In Lkw in Calais entdeckt
Migrant auf Weg nach Großbritannien zu Tode gedrückt

Paris/Kopenhagen. Ein irakischer Flüchtling, der sich offenbar über den Ärmelkanal nach Großbritannien einschmuggeln wollte, ist in einem Lastwagen tot aufgefunden worden. Nach französischen Behördenangaben wurde der 20-Jährige erdrückt.

Die Verwaltung von Pas-de-Calais teilte mit, ein ungarischer Lastwagenfahrer habe die Leiche am Dienstagmorgen entdeckt, als er seine Fracht im Hafen von Calais untersuchte.

Zwei Familienmitglieder blieben unverletzt

Nach Beamtenangaben war das Opfer mit zwei anderen Familienmitgliedern unterwegs, die unverletzt blieben. Der Iraker ist laut Verwaltung die zwölfte Person, die seit Juni beim Versuch der Ärmelkanalüberquerung gestorben ist. Tausende Migranten aus Syrien, dem Irak, Sudan, Eritrea und anderen Orten leben in dreckigen Camps um die nordfranzösische Hafenstadt Calais.
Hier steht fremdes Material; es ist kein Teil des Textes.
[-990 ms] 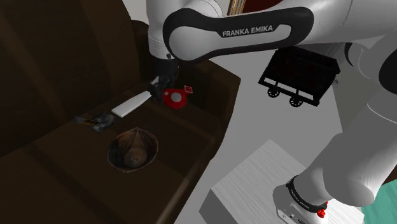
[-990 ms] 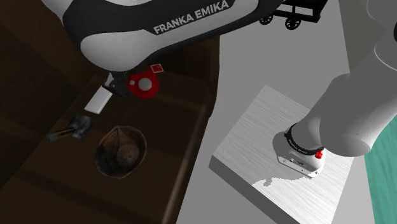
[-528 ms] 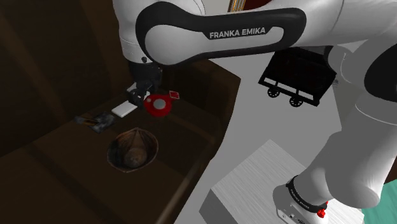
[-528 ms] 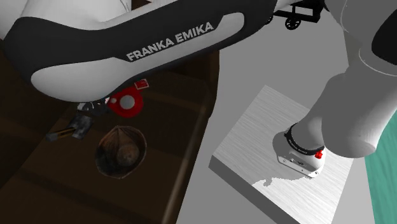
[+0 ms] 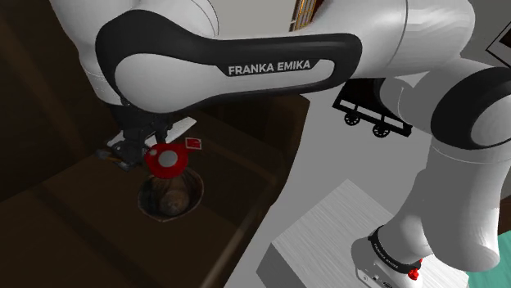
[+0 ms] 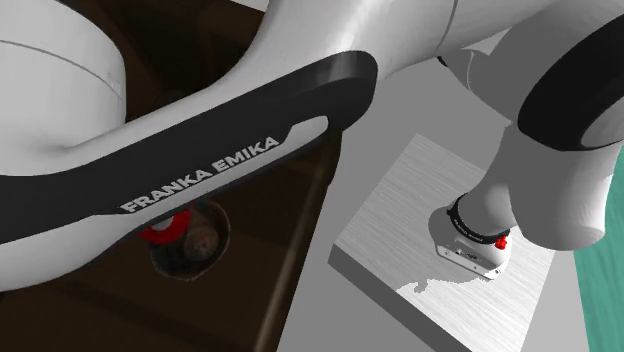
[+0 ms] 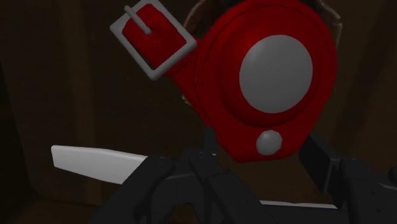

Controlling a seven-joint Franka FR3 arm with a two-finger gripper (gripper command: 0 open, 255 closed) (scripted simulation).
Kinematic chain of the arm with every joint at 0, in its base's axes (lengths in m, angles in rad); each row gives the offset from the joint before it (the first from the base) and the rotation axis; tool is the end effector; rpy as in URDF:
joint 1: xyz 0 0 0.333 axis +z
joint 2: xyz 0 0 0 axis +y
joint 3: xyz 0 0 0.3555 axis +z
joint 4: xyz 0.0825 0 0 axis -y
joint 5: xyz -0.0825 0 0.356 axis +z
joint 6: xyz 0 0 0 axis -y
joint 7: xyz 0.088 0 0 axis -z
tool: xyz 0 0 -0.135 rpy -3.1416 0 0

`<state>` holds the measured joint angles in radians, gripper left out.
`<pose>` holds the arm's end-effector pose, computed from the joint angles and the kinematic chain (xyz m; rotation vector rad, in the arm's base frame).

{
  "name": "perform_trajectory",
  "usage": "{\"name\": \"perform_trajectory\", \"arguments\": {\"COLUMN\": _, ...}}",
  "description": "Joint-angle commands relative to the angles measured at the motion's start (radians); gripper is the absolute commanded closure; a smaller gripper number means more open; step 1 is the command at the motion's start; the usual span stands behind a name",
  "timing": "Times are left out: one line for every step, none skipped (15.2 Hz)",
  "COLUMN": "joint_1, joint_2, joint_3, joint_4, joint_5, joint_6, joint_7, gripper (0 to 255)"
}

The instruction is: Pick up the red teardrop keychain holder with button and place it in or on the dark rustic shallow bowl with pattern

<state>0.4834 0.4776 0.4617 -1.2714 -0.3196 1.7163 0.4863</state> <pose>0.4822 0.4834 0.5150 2.9846 0.6930 0.1262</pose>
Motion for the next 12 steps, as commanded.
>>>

Unterdessen wurde im größten Asylzentrum Dänemarks ein Polizist mehrere Male in den Bauch gestochen. Der Beamte befinde sich nicht mehr in lebensbedrohlichem Zustand, teilte Polizeisprecher Henrik Suhr mit. Das Motiv für die Stecherei am Dienstagmorgen im Zentrum Sandholm nördlich von Kopenhagen war zunächst unklar. Laut Suhr gab es keine Festnahmen.

In der Einrichtung werden neu eingetroffene Flüchtlinge registriert. Dort sind auch Personen untergebracht, deren Asylantrag abgelehnt wurde und die auf ihre Abschiebung warten.